On Friday, in a case I've been following lately, Judge Robert Echols issued a preliminary injunction ordering a Wilson County, TN school not to restrict advertising posters merely for having religious content. Lakeview Elementary was charged with censoring announcements of the annual See You At The Pole prayer event and Echols agreed that the policy allowed too broad a discretion considering the limited public forum established there for posting extra-curricular messages. He conceded, however, that school officials were trying to follow the law and his own order from a previous costly lawsuit in which they were found to have violated the separation of church and state in their coordination with many of the parents who became plaintiffs in this case. From his 39-page ruling (pdf):
[T]he Court finds that [school officials] were desirous of making decisions regarding the posters which were in compliance with school policy, the Court’s Order in Doe, and the Establishment Clause of the Constitution.
…
The Court is of the opinion that school administrators are trying to walk a fine constitutional line between Establishment Clause concerns, Free Speech rights of Lakeview students and parents,and the rights of other students and parents in light of the previous lawsuit… [I]t is understandable that the individual Defendants are trying to avoid future conflict. Possibly in an effort to alleviate such conflict, Defendants restricted the content of SYATP posters to the name of the event, date, time and place.The Court concludes that in doing so the Defendants missed a critical legal distinction. . . . The school may regulate the specific content of the posters only if the regulation of the speech is reasonable to preserve the purpose for which the forum was opened and the regulation is viewpoint neutral, i.e., it does not suppress expression merely because the school officials oppose the speaker’s point of view, or believe it to be controversial.
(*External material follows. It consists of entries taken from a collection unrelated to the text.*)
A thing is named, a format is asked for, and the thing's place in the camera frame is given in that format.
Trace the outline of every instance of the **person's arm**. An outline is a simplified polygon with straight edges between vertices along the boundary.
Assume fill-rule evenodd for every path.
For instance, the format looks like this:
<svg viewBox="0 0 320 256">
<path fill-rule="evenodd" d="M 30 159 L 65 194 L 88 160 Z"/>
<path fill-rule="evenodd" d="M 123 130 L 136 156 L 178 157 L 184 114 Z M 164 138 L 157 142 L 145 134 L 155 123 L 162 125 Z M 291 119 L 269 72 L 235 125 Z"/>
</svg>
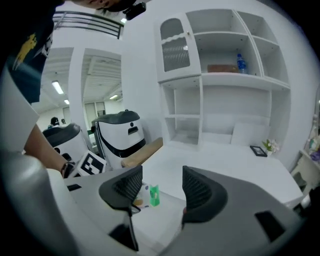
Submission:
<svg viewBox="0 0 320 256">
<path fill-rule="evenodd" d="M 32 129 L 24 146 L 24 150 L 27 155 L 40 160 L 46 168 L 59 172 L 62 171 L 62 167 L 67 162 L 67 160 L 49 144 L 37 124 Z"/>
</svg>

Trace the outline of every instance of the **small box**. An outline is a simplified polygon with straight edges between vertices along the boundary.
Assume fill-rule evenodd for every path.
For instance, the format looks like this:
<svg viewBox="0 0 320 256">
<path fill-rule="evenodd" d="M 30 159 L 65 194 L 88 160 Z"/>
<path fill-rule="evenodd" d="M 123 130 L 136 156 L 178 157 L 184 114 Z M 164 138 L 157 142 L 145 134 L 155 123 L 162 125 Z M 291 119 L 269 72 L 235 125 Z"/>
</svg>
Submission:
<svg viewBox="0 0 320 256">
<path fill-rule="evenodd" d="M 236 65 L 208 65 L 208 73 L 238 73 L 238 67 Z"/>
</svg>

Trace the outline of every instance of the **shelf cubby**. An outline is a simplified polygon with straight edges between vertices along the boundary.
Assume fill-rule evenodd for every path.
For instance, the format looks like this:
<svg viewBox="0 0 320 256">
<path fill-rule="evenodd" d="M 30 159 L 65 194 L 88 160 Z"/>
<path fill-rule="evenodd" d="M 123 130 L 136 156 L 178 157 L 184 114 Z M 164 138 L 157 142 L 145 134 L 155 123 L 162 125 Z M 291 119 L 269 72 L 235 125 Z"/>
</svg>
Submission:
<svg viewBox="0 0 320 256">
<path fill-rule="evenodd" d="M 161 101 L 165 117 L 168 115 L 199 115 L 199 78 L 187 77 L 163 83 Z"/>
<path fill-rule="evenodd" d="M 218 31 L 246 33 L 245 27 L 233 10 L 196 10 L 186 15 L 194 34 Z"/>
<path fill-rule="evenodd" d="M 176 147 L 196 149 L 199 143 L 199 118 L 166 117 L 167 144 Z"/>
<path fill-rule="evenodd" d="M 253 38 L 260 54 L 264 76 L 287 85 L 289 82 L 288 73 L 279 45 L 260 37 L 254 36 Z"/>
<path fill-rule="evenodd" d="M 236 32 L 204 32 L 194 35 L 199 53 L 201 72 L 208 72 L 208 65 L 237 64 L 237 55 L 244 58 L 248 74 L 261 77 L 258 56 L 249 36 Z"/>
<path fill-rule="evenodd" d="M 277 43 L 276 37 L 263 17 L 238 11 L 251 35 Z"/>
</svg>

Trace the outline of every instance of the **picture frame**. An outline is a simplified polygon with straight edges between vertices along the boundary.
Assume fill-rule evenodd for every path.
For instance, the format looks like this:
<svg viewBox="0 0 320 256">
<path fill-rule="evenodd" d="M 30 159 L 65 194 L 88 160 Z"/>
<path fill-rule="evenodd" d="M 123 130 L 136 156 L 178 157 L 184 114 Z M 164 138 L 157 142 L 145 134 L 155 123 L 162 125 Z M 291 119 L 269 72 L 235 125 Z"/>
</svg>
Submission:
<svg viewBox="0 0 320 256">
<path fill-rule="evenodd" d="M 259 146 L 250 146 L 250 149 L 253 151 L 253 153 L 257 156 L 257 157 L 267 157 L 266 152 L 264 152 L 264 150 L 259 147 Z"/>
</svg>

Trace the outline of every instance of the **black camera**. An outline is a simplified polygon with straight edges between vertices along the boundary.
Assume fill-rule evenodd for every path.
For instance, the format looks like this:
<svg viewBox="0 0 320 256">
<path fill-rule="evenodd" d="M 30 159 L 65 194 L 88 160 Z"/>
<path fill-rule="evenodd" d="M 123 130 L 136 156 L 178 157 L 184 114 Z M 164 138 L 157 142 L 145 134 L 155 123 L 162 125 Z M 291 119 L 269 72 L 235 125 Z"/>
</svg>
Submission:
<svg viewBox="0 0 320 256">
<path fill-rule="evenodd" d="M 130 21 L 133 18 L 137 17 L 138 15 L 144 13 L 147 9 L 147 5 L 145 2 L 141 2 L 138 4 L 134 4 L 131 7 L 129 7 L 128 9 L 126 9 L 125 11 L 123 11 L 123 13 L 125 14 L 125 18 Z"/>
</svg>

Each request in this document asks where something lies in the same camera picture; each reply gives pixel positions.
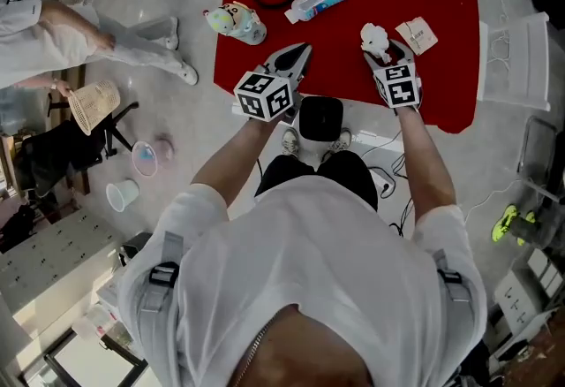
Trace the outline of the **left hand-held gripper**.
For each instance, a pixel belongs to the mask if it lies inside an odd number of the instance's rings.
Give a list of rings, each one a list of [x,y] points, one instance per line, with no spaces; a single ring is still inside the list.
[[[263,122],[293,123],[302,101],[298,84],[307,73],[313,46],[296,43],[277,50],[264,65],[246,72],[233,92],[243,114]]]

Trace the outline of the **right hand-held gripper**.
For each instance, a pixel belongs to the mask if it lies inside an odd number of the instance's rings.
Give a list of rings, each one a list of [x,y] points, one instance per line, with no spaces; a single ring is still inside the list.
[[[421,80],[416,72],[414,52],[403,42],[390,39],[388,53],[393,65],[385,67],[381,58],[363,51],[381,98],[390,109],[418,109],[421,105]]]

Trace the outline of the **white paper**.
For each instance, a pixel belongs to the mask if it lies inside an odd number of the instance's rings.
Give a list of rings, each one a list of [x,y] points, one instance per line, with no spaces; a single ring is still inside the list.
[[[388,33],[381,26],[366,23],[360,31],[361,49],[380,59],[385,65],[389,64],[392,57],[387,53],[389,48]]]

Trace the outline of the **beige paper card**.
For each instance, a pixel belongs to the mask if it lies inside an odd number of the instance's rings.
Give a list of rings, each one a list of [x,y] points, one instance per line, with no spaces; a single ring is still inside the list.
[[[422,55],[438,42],[437,36],[422,17],[403,22],[395,30],[417,56]]]

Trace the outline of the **black trash bin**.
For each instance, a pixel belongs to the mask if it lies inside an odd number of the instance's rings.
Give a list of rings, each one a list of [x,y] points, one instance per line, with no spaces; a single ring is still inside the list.
[[[307,96],[301,102],[298,117],[299,133],[303,138],[333,142],[342,130],[343,103],[334,97]]]

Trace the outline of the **blue labelled white bottle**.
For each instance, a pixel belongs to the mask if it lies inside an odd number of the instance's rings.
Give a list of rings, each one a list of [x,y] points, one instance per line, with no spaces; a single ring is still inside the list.
[[[331,6],[345,0],[294,0],[284,16],[291,24],[309,21]]]

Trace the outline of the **person's right forearm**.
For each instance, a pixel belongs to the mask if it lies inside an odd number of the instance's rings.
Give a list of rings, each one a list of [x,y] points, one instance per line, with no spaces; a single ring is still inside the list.
[[[420,114],[410,107],[396,110],[405,170],[414,203],[415,223],[433,209],[456,204],[456,191],[445,163]]]

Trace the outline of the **person's left forearm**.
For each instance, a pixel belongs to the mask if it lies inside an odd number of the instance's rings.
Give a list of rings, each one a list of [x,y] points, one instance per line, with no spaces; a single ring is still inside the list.
[[[249,119],[198,170],[192,183],[213,188],[229,207],[250,177],[280,119],[263,122]]]

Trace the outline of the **red table cloth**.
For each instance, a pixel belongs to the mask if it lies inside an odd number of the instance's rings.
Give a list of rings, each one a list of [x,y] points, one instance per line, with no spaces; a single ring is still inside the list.
[[[313,54],[300,91],[378,104],[372,72],[360,48],[364,24],[383,27],[390,37],[404,22],[422,18],[437,42],[416,59],[423,84],[421,114],[429,125],[460,133],[476,108],[479,64],[478,0],[345,0],[307,22],[291,23],[281,9],[259,9],[266,40],[250,46],[220,36],[215,84],[232,91],[241,76],[275,51],[308,42]]]

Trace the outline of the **cartoon plush water bottle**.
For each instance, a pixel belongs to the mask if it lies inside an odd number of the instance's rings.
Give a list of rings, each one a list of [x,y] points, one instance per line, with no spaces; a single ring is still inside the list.
[[[267,36],[267,28],[254,9],[239,2],[223,4],[212,11],[204,10],[207,23],[218,34],[248,45],[259,45]]]

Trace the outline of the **person's left grey sneaker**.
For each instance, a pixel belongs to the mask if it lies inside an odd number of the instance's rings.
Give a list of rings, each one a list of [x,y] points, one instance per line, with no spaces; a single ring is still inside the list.
[[[282,136],[282,154],[298,158],[300,151],[299,136],[296,130],[289,127]]]

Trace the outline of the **person's grey sneaker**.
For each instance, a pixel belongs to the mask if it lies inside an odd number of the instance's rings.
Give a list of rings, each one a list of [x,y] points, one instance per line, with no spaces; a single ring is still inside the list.
[[[335,154],[350,148],[352,140],[351,131],[348,128],[343,128],[337,140],[328,146],[328,152]]]
[[[300,151],[299,136],[296,130],[289,127],[282,136],[282,154],[298,158]]]

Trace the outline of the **person's right grey sneaker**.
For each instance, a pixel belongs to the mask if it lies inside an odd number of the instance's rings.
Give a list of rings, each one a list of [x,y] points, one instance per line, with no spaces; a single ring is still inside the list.
[[[328,146],[328,152],[335,154],[350,148],[352,140],[351,131],[348,128],[343,128],[337,140]]]

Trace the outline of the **person's black shorts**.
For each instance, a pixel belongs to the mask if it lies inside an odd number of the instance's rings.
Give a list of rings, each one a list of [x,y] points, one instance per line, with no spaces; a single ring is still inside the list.
[[[359,155],[349,150],[329,155],[317,170],[296,156],[279,155],[265,169],[255,196],[284,182],[308,176],[330,179],[378,210],[379,195],[369,168]]]

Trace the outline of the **white power strip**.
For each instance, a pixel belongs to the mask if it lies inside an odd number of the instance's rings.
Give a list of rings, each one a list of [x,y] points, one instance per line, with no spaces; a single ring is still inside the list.
[[[369,167],[369,171],[381,199],[387,199],[394,194],[396,181],[386,170],[378,166],[372,166]]]

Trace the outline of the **white slatted chair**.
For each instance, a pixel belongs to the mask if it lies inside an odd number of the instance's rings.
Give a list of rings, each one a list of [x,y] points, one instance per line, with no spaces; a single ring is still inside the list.
[[[551,109],[548,22],[540,12],[500,27],[479,23],[479,101]]]

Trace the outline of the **pink mesh basket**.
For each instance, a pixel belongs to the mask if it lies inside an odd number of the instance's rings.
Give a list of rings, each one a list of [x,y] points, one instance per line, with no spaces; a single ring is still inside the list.
[[[155,162],[149,165],[139,165],[136,162],[135,150],[140,144],[150,145],[154,151]],[[152,178],[157,172],[164,166],[166,166],[174,157],[174,148],[170,141],[164,137],[158,137],[153,141],[147,142],[144,140],[138,140],[132,146],[132,165],[138,174],[144,178]]]

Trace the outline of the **person's white t-shirt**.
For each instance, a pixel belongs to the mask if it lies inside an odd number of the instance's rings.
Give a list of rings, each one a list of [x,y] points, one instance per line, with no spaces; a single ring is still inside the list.
[[[190,186],[128,263],[117,303],[165,387],[226,387],[291,304],[352,346],[375,387],[442,387],[486,328],[457,206],[431,210],[404,239],[357,195],[314,176],[266,191],[236,219],[213,188]]]

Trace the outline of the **neon yellow shoe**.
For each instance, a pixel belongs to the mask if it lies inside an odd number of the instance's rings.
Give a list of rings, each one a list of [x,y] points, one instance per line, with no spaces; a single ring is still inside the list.
[[[535,212],[534,212],[533,210],[530,210],[530,211],[526,214],[526,216],[525,216],[524,219],[525,219],[527,222],[531,223],[531,224],[535,224],[535,223],[537,222],[537,220],[536,220],[536,214],[535,214]],[[521,238],[517,238],[516,241],[517,241],[517,245],[519,245],[520,247],[522,247],[522,246],[525,244],[525,241],[524,241],[523,239],[521,239]]]
[[[518,215],[519,212],[516,205],[510,204],[505,208],[501,218],[496,222],[491,231],[491,239],[493,242],[498,242],[502,239],[502,237],[509,231],[512,221]]]

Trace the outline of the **pale green plastic basket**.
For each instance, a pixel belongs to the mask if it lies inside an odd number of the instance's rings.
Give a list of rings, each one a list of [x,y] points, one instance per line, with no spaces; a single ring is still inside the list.
[[[133,179],[128,178],[118,183],[106,185],[108,203],[116,212],[124,212],[138,196],[139,186]]]

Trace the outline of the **dark grey box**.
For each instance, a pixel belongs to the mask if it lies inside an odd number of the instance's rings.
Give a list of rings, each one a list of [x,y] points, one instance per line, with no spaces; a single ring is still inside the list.
[[[151,232],[141,231],[132,238],[125,241],[121,246],[121,254],[124,259],[128,262],[131,260],[138,252],[140,252],[149,239],[152,237]]]

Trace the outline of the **black office chair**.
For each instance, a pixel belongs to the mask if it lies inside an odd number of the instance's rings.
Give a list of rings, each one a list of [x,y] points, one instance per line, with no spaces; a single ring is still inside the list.
[[[85,134],[72,118],[47,132],[24,139],[13,158],[19,188],[34,190],[42,197],[68,172],[87,171],[103,159],[116,155],[114,140],[132,150],[132,144],[118,131],[117,123],[138,107],[139,104],[133,102],[116,116],[108,115],[90,134]]]

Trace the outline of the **white drawer unit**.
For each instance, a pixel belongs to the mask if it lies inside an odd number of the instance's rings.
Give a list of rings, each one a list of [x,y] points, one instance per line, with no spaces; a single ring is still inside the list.
[[[513,266],[494,290],[495,304],[513,337],[539,329],[553,311],[553,300],[565,284],[554,262],[539,248]]]

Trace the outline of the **person's neck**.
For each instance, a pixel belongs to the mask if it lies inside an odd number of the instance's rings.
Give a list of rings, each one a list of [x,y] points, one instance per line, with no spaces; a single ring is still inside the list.
[[[260,330],[226,387],[374,387],[343,338],[291,304]]]

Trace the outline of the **white drawer cabinet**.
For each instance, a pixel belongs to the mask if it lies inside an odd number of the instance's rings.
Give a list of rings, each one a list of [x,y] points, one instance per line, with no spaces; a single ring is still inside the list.
[[[124,234],[82,209],[0,255],[0,293],[17,312],[82,262],[119,247]]]

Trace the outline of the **clear plastic jar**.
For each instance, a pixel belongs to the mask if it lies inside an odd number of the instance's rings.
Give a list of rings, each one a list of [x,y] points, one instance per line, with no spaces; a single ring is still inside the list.
[[[100,339],[107,333],[112,323],[108,310],[95,304],[72,324],[72,330],[84,340]]]

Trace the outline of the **metal frame chair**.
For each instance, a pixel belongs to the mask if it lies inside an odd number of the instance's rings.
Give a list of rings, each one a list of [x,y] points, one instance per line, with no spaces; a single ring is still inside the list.
[[[545,201],[565,206],[565,126],[559,130],[543,118],[530,116],[516,175]]]

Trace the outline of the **black window frame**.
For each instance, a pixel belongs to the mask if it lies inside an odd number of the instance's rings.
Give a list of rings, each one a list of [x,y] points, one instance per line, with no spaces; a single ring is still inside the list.
[[[85,340],[68,329],[43,353],[64,387],[132,387],[147,363],[110,337]]]
Interestingly, he reserved a rationale for restricting the religious content of messages, should they cross the line into clear proselytization (as, he said, in the candy cane case). The Bible verses and other common phrases (In God We Trust, God Bless America, etc.) here though did not come close, he said, to a violation of that type. Still, given that concern, his order does not broadly require the school to allow any and all religious messages, regardless of content, even in its limited public forum.